Problem to solve: All that is wanted is a word-for-word copy of the data from its first line to the line containing "Show me the blue source plastic bin here.", both included.

Exercise material:
=======
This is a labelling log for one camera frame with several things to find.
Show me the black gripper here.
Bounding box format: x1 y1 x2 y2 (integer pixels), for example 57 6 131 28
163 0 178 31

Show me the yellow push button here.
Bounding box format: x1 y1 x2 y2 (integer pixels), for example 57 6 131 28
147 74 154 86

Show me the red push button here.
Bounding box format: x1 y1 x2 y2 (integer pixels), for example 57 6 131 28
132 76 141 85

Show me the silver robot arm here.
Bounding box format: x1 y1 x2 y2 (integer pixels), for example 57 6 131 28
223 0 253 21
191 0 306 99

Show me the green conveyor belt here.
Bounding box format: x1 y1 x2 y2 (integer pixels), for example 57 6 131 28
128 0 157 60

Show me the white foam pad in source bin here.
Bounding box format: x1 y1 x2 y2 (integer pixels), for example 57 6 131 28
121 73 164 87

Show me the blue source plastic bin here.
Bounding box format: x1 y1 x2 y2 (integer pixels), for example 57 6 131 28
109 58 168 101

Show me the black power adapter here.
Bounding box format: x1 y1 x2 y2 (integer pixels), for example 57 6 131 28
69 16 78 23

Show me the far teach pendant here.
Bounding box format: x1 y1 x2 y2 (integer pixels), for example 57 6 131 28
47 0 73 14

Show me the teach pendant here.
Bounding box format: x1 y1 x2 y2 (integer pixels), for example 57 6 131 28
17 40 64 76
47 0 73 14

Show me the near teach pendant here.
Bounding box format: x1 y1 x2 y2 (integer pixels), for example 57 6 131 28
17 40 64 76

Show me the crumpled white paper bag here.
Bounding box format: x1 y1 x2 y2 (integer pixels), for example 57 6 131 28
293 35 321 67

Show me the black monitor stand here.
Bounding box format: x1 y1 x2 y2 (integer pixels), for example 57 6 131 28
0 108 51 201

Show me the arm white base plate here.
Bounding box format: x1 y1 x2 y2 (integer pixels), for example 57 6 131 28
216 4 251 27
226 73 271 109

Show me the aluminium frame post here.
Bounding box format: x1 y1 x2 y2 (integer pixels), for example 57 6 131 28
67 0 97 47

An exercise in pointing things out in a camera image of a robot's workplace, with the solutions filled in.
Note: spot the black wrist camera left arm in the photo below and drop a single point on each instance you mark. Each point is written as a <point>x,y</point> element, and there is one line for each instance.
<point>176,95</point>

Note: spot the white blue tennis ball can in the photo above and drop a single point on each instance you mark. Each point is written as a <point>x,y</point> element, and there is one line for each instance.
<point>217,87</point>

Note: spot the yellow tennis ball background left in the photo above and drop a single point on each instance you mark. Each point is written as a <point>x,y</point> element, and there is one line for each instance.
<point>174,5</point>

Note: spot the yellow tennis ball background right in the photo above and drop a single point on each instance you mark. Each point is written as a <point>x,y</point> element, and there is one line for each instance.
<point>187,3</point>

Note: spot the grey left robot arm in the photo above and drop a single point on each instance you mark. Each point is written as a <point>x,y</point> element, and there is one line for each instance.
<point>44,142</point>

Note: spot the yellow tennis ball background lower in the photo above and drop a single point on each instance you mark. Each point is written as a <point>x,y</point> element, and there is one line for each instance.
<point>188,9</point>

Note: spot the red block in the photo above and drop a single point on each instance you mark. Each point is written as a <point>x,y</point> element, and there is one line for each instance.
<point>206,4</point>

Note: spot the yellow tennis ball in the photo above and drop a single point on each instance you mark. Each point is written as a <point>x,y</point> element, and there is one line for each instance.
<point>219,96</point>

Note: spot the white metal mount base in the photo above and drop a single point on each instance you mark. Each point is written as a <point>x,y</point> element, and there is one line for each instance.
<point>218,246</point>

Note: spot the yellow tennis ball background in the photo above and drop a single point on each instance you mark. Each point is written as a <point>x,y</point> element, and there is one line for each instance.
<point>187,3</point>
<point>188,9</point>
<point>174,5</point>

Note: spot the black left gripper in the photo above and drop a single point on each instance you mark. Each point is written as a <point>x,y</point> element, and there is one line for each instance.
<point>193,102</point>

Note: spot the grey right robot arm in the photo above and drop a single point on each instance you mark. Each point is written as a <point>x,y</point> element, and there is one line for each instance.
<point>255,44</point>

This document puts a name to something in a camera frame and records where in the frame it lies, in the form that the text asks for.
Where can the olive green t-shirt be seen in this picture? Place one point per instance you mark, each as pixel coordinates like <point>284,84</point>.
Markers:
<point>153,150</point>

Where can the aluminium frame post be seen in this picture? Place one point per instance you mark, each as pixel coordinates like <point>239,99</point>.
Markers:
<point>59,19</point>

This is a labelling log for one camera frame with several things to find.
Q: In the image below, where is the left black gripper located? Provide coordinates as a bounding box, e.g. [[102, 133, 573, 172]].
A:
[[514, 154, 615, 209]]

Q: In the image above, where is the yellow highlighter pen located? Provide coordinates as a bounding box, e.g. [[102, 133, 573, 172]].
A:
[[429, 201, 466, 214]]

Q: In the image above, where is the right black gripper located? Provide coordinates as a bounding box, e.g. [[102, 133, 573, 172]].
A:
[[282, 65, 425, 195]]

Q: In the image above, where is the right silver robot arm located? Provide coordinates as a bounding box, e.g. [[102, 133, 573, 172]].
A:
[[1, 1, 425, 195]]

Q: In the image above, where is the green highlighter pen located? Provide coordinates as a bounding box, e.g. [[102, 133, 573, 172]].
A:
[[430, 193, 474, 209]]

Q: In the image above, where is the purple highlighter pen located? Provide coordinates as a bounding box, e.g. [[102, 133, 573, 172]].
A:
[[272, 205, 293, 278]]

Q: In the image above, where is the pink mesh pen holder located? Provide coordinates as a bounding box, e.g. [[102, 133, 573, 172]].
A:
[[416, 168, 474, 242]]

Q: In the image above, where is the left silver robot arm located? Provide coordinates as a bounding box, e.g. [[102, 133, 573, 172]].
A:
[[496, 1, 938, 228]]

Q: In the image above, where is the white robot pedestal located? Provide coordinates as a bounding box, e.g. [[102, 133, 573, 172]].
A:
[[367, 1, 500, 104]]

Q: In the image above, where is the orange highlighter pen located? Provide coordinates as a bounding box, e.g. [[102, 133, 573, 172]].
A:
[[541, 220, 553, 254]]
=======
Reply to the task:
This is a labelling log for one camera frame with several things to find.
Show me the black gripper here.
Bounding box format: x1 y1 x2 y2 (integer pixels), for example 57 6 131 28
163 0 178 31

Show me the yellow push button here.
Bounding box format: x1 y1 x2 y2 (integer pixels), for example 57 6 131 28
147 74 154 86

Show me the red push button here.
Bounding box format: x1 y1 x2 y2 (integer pixels), for example 57 6 131 28
132 76 141 85

Show me the silver robot arm here.
Bounding box format: x1 y1 x2 y2 (integer pixels), for example 57 6 131 28
223 0 253 21
191 0 306 99

Show me the green conveyor belt here.
Bounding box format: x1 y1 x2 y2 (integer pixels), for example 57 6 131 28
128 0 157 60

Show me the white foam pad in source bin here.
Bounding box format: x1 y1 x2 y2 (integer pixels), for example 57 6 131 28
121 73 164 87

Show me the blue source plastic bin here.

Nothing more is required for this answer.